= Beginning of Section =
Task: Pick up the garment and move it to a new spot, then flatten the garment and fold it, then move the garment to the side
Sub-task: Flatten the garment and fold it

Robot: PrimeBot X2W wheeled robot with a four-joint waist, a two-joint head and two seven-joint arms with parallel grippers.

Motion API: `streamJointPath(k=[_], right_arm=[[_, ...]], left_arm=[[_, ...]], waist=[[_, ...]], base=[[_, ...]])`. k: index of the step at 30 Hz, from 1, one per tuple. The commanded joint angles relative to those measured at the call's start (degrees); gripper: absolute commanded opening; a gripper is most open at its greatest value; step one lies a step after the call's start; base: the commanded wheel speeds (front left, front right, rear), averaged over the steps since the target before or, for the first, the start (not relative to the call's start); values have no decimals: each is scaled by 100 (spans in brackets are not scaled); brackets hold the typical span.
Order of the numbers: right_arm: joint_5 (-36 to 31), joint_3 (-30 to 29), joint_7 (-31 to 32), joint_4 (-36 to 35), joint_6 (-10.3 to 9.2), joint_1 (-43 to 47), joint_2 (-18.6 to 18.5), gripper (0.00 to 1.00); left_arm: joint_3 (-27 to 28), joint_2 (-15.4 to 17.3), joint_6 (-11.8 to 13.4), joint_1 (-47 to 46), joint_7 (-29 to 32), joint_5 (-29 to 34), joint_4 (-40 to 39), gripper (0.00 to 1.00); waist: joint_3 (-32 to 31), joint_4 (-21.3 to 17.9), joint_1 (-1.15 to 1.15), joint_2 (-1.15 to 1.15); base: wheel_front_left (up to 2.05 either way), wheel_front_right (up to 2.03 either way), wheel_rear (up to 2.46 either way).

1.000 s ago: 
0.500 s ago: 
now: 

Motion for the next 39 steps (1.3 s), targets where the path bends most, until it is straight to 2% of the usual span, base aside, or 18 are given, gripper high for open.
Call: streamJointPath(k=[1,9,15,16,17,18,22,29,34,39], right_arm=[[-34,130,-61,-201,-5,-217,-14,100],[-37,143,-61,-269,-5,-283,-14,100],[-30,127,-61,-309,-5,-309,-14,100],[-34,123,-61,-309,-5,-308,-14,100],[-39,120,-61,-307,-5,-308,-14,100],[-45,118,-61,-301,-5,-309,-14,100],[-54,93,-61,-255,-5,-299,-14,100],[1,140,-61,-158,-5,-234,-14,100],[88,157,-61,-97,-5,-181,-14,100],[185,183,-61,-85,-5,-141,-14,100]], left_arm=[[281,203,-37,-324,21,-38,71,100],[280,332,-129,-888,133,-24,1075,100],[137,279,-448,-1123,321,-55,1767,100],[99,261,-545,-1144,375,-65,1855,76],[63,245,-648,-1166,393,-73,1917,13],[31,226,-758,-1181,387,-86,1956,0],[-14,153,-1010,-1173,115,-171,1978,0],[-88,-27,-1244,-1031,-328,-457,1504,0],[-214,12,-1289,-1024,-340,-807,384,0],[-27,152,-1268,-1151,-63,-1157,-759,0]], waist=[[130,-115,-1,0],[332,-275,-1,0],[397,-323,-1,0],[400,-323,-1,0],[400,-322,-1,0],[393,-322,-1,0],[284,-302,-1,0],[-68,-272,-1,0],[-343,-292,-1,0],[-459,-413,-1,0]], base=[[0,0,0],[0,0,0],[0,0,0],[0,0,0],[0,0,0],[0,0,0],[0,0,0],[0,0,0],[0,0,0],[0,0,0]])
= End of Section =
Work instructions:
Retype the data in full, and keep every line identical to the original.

Response for this exercise:
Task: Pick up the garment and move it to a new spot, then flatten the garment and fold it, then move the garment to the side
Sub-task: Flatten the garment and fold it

Robot: PrimeBot X2W wheeled robot with a four-joint waist, a two-joint head and two seven-joint arms with parallel grippers.

Motion API: `streamJointPath(k=[_], right_arm=[[_, ...]], left_arm=[[_, ...]], waist=[[_, ...]], base=[[_, ...]])`. k: index of the step at 30 Hz, from 1, one per tuple. The commanded joint angles relative to those measured at the call's start (degrees); gripper: absolute commanded opening; a gripper is most open at its greatest value; step one lies a step after the call's start; base: the commanded wheel speeds (front left, front right, rear), averaged over the steps since the target before or, for the first, the start (not relative to the call's start); values have no decimals: each is scaled by 100 (spans in brackets are not scaled); brackets hold the typical span.
Order of the numbers: right_arm: joint_5 (-36 to 31), joint_3 (-30 to 29), joint_7 (-31 to 32), joint_4 (-36 to 35), joint_6 (-10.3 to 9.2), joint_1 (-43 to 47), joint_2 (-18.6 to 18.5), gripper (0.00 to 1.00); left_arm: joint_3 (-27 to 28), joint_2 (-15.4 to 17.3), joint_6 (-11.8 to 13.4), joint_1 (-47 to 46), joint_7 (-29 to 32), joint_5 (-29 to 34), joint_4 (-40 to 39), gripper (0.00 to 1.00); waist: joint_3 (-32 to 31), joint_4 (-21.3 to 17.9), joint_1 (-1.15 to 1.15), joint_2 (-1.15 to 1.15); base: wheel_front_left (up to 2.05 either way), wheel_front_right (up to 2.03 either way), wheel_rear (up to 2.46 either way).

1.000 s ago: 
0.500 s ago: 
now: 

Motion for the next 39 steps (1.3 s), targets where the path bends most, until it is straight to 2% of the usual span, base aside, or 18 are given, gripper high for open.
Call: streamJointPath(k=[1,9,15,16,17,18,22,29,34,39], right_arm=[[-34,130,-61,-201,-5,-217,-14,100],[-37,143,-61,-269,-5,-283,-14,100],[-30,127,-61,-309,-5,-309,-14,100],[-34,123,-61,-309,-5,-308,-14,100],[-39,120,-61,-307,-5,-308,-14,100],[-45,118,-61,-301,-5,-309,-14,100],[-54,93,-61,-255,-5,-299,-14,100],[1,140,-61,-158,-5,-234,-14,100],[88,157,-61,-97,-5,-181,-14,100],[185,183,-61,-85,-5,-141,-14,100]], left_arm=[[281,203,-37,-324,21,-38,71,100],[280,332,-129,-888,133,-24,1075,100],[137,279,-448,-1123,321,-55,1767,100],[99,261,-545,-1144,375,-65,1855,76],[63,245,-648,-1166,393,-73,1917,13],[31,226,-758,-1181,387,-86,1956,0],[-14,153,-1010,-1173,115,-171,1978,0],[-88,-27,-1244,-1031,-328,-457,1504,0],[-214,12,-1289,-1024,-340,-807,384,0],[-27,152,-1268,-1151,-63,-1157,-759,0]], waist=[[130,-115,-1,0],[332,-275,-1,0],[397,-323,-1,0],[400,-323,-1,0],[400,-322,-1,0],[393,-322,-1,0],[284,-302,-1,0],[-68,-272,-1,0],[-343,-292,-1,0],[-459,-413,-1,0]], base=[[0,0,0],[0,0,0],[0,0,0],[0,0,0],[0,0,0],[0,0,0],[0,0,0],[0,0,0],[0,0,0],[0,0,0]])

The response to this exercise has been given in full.